◆ Try it
Can you write out the whole listing exactly?
★ ★ ★ ★ ★ ★ ★
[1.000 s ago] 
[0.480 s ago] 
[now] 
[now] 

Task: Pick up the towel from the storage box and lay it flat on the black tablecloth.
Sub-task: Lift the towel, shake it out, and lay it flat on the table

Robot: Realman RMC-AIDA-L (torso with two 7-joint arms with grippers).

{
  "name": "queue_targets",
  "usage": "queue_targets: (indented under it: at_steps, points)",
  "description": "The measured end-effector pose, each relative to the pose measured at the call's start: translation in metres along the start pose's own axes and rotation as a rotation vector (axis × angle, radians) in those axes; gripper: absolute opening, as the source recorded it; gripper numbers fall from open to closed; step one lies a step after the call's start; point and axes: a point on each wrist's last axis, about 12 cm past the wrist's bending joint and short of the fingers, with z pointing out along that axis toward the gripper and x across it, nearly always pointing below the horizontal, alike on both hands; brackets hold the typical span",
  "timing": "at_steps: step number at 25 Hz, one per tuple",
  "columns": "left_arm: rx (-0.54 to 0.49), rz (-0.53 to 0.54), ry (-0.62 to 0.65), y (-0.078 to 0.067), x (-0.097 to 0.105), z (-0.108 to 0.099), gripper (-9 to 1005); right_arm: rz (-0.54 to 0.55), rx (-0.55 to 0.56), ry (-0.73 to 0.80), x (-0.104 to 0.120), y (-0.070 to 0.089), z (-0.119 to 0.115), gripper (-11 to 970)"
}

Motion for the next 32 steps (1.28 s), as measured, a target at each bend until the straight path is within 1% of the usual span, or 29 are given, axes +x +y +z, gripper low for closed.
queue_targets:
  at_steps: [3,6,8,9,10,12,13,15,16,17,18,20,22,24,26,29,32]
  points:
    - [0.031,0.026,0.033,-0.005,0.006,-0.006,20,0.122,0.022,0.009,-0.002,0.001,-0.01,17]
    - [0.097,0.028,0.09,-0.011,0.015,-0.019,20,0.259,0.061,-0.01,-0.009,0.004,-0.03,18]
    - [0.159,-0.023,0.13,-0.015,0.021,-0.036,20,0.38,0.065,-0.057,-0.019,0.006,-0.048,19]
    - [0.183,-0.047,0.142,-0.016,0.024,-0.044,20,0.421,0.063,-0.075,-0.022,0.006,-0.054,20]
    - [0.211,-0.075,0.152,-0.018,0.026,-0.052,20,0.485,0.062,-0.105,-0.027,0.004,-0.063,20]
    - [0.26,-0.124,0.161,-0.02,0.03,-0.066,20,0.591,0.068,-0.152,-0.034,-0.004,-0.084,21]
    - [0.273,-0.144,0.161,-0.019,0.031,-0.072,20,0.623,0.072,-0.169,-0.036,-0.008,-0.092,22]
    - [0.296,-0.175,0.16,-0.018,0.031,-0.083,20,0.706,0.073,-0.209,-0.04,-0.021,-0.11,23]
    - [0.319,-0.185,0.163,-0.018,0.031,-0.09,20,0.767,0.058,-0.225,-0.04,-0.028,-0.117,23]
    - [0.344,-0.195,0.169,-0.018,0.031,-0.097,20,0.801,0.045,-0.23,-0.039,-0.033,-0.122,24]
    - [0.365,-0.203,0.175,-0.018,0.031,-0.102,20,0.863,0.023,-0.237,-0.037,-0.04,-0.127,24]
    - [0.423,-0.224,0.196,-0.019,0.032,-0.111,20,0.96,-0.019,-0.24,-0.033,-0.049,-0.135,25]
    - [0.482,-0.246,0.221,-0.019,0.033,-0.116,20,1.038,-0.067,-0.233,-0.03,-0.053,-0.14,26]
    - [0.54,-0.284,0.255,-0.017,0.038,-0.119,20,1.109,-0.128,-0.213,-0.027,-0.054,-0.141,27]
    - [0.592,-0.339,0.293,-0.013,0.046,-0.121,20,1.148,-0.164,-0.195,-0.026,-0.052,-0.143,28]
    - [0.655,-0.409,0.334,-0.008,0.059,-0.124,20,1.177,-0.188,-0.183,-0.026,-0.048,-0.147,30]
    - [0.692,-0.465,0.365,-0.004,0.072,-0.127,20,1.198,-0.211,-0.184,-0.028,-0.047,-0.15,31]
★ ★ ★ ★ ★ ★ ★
◆ Problem solution
[1.000 s ago] 
[0.480 s ago] 
[now] 
[now] 

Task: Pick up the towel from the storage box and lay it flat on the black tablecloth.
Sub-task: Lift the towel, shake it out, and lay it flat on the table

Robot: Realman RMC-AIDA-L (torso with two 7-joint arms with grippers).

{
  "name": "queue_targets",
  "usage": "queue_targets: (indented under it: at_steps, points)",
  "description": "The measured end-effector pose, each relative to the pose measured at the call's start: translation in metres along the start pose's own axes and rotation as a rotation vector (axis × angle, radians) in those axes; gripper: absolute opening, as the source recorded it; gripper numbers fall from open to closed; step one lies a step after the call's start; point and axes: a point on each wrist's last axis, about 12 cm past the wrist's bending joint and short of the fingers, with z pointing out along that axis toward the gripper and x across it, nearly always pointing below the horizontal, alike on both hands; brackets hold the typical span",
  "timing": "at_steps: step number at 25 Hz, one per tuple",
  "columns": "left_arm: rx (-0.54 to 0.49), rz (-0.53 to 0.54), ry (-0.62 to 0.65), y (-0.078 to 0.067), x (-0.097 to 0.105), z (-0.108 to 0.099), gripper (-9 to 1005); right_arm: rz (-0.54 to 0.55), rx (-0.55 to 0.56), ry (-0.73 to 0.80), x (-0.104 to 0.120), y (-0.070 to 0.089), z (-0.119 to 0.115), gripper (-11 to 970)"
}

Motion for the next 32 steps (1.28 s), as measured, a target at each bend until the straight path is within 1% of the usual span, or 29 are given, axes +x +y +z, gripper low for closed.
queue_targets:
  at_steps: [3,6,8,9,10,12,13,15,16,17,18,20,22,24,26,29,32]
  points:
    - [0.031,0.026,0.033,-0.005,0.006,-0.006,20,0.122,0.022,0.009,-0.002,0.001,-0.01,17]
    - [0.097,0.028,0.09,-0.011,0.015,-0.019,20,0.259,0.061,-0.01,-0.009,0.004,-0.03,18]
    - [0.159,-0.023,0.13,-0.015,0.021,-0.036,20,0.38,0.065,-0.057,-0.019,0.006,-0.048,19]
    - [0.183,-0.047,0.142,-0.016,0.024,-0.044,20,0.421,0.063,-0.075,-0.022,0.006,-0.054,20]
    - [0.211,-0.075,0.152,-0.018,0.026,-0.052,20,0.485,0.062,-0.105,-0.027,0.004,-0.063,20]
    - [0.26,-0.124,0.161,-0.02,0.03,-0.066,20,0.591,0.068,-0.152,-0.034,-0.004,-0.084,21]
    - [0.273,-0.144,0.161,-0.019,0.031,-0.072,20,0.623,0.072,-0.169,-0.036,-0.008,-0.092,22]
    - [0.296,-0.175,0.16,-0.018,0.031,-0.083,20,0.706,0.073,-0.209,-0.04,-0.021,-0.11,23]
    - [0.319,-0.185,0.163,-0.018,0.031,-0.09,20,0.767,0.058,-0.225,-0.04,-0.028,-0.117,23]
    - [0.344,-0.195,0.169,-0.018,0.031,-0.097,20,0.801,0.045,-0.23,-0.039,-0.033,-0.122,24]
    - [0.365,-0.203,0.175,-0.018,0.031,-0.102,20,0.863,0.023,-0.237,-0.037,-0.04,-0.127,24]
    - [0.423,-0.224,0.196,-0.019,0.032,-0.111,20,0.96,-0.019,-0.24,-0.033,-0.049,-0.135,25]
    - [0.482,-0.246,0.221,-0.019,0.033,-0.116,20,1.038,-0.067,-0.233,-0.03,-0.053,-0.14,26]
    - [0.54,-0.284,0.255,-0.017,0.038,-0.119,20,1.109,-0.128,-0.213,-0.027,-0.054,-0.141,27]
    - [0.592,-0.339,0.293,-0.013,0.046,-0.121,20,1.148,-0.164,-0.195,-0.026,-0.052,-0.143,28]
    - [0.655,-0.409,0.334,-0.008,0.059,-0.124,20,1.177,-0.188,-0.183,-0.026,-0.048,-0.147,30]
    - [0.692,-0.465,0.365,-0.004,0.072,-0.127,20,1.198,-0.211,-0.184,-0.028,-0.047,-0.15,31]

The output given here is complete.